Он бросил долгий взгляд на своего друга. Выражение лица Арчи смутно напоминало того Арчи, которого он видел сразу после падения с аэроплана; сильно разбившийся молоденький летчик, этот самый Понго, не хотел принимать тогда никакого соболезнования, считая помощь и совет оскорблением для себя.
Арчи не заметил этого долгого взгляда, продолжая смотреть на сверкающее море; наконец он медленно произнес:
— Не знаю. Думаю, что да. Это случилось в первый же момент, как я ее увидел. Как бы то ни было, я чувствую себя ужасным дураком. У меня столько же шансов добиться ее, как, по пословице, снежному кому долго оставаться в аду. Она богата, а у меня ни гроша. Она…

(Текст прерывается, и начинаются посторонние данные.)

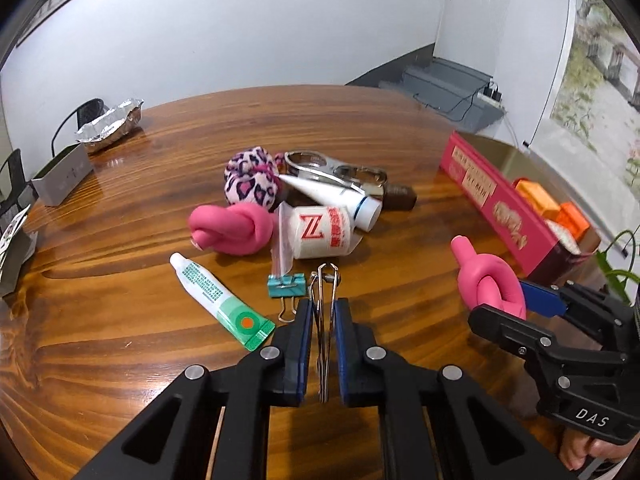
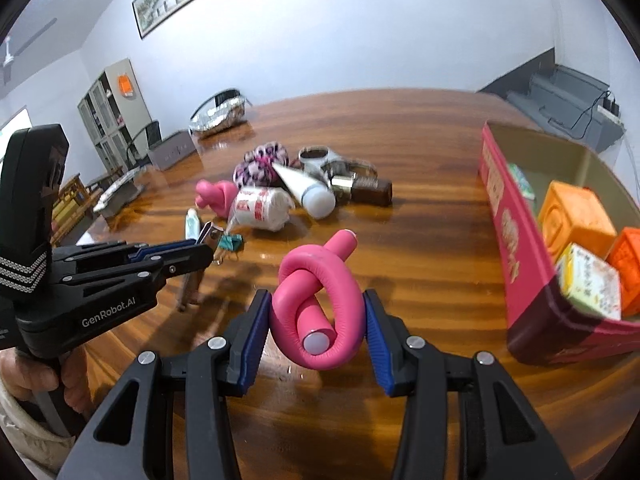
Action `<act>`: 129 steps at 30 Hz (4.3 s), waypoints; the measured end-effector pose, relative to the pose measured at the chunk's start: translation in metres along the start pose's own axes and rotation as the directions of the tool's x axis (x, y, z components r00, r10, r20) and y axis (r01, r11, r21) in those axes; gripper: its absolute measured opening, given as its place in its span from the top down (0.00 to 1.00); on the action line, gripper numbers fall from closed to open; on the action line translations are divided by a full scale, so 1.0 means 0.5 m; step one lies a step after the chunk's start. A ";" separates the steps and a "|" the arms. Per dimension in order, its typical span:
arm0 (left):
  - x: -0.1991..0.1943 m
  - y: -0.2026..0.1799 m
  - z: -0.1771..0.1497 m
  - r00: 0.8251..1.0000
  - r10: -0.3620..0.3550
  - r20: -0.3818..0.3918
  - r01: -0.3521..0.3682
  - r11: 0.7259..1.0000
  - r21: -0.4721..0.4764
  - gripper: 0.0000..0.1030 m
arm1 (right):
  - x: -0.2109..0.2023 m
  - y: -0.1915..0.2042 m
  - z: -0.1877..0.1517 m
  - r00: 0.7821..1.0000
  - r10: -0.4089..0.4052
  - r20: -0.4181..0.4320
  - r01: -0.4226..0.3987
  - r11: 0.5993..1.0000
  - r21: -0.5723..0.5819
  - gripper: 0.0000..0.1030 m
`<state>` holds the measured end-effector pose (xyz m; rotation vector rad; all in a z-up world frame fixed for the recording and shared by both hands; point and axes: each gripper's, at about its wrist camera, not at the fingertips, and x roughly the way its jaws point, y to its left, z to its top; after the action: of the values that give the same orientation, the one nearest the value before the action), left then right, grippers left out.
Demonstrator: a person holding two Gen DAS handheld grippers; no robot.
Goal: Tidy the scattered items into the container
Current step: 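Carry the pink toy and nail clipper over the red tin with both tools, then open the right tool to drop the pink toy while the left tool drops the clipper into the tin, then move both open tools back over the remaining items on the table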
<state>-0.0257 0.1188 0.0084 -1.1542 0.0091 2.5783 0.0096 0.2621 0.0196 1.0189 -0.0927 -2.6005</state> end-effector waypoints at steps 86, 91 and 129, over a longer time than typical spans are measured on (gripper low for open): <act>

— И так далее! — язвительно прервал его Форд. — Назови и другие общественные добродетели этой прекрасной леди, не забывая упомянуть ее вполне заслуженную на суде славу! Я полагал бы, что, помня это, тебе нечего тревожиться при сравнении ваших обоюдных достоинств! Боже мой! Арчи, — он привстал на локте, — неужели это тебя серьезно беспокоит? С какой стати?
Арчи кивнул головой:
— Я сам себе так говорил, и все же это меня ни в чем не убедило. Вот почему это меня так беспокоит. Ведь серьезно относиться к человеку возможно лишь тогда, когда то плохое, что ты можешь подумать о нем, ты сам ни во что не ставишь!
— Ну и продолжай себе беспокоиться! — резко возразил Форд. — Только не относись к этому делу серьезно.
Арчи поднялся и потянулся, показывая каждый мускул своего крепкого, молодого, красивого тела.
— Так будет лучше! — сказал он уступчиво. — Я опять иду в воду.